**RECORDS PROVIDED**
────────

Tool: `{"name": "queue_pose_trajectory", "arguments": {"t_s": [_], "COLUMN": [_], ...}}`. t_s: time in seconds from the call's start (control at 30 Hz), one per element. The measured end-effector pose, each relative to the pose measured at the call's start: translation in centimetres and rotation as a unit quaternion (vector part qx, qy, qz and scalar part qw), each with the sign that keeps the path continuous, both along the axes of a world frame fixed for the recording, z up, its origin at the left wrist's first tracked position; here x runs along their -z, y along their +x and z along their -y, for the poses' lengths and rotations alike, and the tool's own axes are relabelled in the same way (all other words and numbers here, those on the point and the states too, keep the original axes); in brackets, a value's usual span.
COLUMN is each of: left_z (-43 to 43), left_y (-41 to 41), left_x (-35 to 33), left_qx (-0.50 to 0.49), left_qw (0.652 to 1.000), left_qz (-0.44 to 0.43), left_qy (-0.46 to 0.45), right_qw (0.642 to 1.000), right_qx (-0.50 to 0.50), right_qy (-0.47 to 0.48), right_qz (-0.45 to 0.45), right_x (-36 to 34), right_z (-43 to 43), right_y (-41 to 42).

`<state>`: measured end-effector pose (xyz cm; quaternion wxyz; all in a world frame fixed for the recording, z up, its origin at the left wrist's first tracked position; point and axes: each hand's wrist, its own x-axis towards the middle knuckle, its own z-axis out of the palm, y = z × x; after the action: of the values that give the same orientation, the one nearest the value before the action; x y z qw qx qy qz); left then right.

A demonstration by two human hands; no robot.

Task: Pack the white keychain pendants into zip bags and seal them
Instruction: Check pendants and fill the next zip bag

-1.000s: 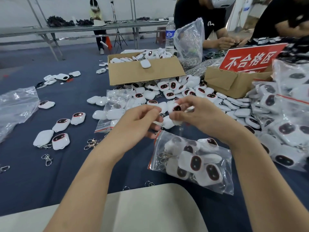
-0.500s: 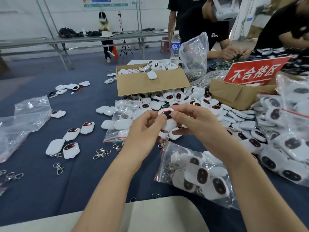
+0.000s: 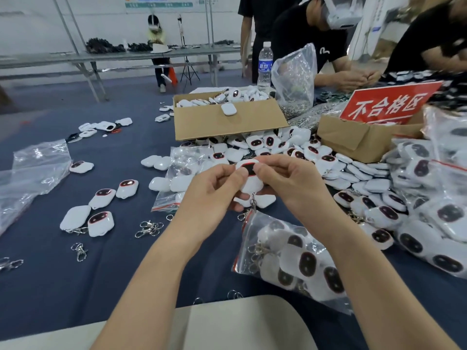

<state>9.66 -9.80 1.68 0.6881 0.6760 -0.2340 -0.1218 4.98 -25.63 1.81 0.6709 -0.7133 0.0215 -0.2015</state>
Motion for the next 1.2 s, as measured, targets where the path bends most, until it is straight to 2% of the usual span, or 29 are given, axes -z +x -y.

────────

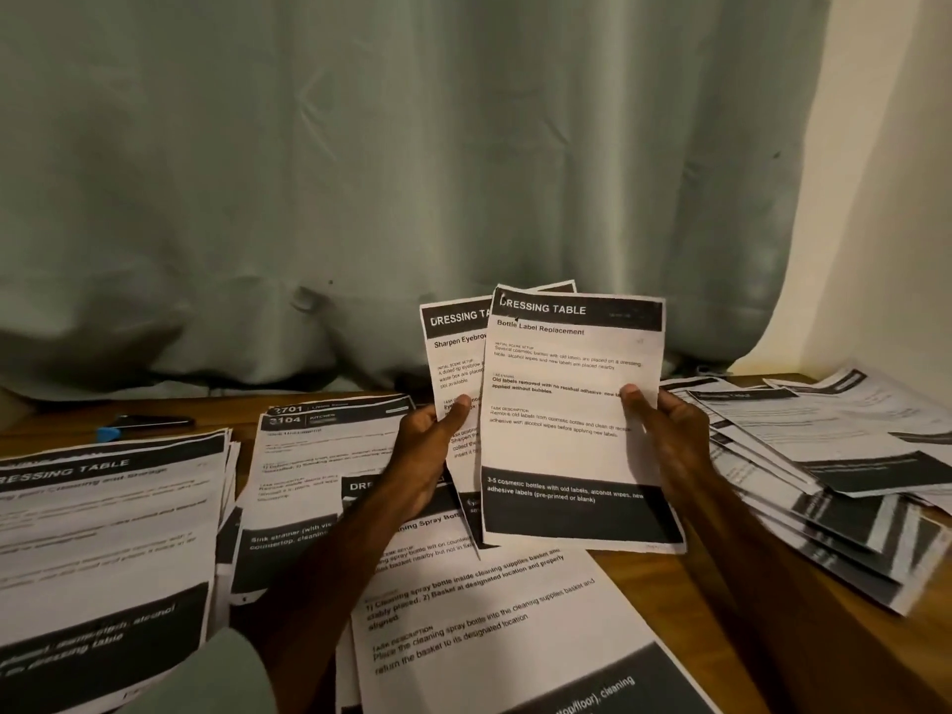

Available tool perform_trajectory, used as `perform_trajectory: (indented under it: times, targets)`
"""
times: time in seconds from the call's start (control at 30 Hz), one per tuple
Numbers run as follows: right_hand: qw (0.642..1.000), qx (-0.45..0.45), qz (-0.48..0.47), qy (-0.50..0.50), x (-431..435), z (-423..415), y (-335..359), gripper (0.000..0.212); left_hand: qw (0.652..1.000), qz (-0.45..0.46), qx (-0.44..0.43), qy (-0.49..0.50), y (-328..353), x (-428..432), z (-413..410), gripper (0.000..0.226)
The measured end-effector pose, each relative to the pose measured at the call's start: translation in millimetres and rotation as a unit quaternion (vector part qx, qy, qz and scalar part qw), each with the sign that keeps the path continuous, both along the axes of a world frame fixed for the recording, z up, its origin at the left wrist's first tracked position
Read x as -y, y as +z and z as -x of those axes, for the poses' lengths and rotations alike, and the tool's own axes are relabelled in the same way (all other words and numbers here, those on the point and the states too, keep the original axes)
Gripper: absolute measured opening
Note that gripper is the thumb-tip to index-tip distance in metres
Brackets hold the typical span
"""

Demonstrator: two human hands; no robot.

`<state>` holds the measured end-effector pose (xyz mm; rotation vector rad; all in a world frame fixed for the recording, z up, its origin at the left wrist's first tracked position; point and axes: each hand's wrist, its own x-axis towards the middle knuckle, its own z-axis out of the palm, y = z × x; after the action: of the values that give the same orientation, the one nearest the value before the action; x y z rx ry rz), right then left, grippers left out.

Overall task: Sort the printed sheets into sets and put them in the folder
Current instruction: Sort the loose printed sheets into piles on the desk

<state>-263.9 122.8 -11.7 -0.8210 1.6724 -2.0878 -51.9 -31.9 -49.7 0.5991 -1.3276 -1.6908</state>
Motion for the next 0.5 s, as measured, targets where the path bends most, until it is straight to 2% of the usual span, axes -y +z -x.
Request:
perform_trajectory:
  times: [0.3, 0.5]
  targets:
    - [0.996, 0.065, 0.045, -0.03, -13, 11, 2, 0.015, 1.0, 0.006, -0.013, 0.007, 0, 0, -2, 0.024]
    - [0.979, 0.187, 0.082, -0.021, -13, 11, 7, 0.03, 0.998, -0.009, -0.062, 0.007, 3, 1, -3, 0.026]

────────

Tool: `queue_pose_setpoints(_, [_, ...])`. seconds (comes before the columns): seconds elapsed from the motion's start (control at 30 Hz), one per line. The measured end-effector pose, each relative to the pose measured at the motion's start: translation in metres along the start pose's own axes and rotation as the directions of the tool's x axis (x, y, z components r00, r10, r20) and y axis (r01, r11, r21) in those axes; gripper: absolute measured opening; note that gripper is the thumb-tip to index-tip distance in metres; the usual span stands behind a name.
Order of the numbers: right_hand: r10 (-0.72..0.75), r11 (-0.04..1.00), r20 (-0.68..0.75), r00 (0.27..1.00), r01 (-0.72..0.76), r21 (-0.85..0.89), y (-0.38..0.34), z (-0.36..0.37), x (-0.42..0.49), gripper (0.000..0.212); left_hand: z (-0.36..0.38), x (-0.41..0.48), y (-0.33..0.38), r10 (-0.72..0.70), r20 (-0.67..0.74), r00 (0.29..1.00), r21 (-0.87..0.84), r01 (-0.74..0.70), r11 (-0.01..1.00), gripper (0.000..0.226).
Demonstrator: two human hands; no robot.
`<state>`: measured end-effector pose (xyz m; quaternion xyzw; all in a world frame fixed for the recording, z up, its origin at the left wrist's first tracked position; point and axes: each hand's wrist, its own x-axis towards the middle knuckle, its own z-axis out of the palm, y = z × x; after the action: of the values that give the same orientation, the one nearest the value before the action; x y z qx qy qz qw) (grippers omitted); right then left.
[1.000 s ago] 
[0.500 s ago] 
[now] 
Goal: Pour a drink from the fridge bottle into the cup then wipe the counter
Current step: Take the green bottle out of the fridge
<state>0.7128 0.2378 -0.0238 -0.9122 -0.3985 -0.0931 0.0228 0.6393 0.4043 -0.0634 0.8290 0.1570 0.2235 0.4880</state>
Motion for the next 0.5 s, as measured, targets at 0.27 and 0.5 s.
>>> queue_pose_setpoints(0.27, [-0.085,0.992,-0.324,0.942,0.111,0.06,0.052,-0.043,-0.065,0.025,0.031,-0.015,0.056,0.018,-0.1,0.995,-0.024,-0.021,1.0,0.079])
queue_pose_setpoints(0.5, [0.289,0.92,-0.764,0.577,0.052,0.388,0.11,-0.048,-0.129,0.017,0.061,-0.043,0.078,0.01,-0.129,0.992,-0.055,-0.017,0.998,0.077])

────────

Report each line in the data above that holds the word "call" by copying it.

**EXPECTED OUTPUT**
Tool: `{"name": "queue_pose_trajectory", "arguments": {"t_s": [_], "COLUMN": [_], ...}}`. t_s: time in seconds from the call's start (control at 30 Hz), one per element. The measured end-effector pose, each relative to the pose measured at the call's start: translation in centimetres and rotation as a unit quaternion (vector part qx, qy, qz and scalar part qw), each with the sign that keeps the path continuous, both along the axes of a world frame fixed for the recording, z up, its origin at the left wrist's first tracked position; here x runs along their -z, y along their +x and z along their -y, for the poses' lengths and rotations alike, and the tool's own axes are relabelled in the same way (all other words and numbers here, those on the point and the states too, keep the original axes); in brackets, a value's usual span.
times: time in seconds from the call's start (control at 30 Hz), one per tuple
The measured end-effector pose, each relative to the pose measured at the call's start: translation in millimetres and rotation as a unit quaternion (vector part qx, qy, qz and scalar part qw), each with the sign that keeps the path continuous, both along the axes of a world frame fixed for the recording, z up, its origin at the left wrist's first tracked position

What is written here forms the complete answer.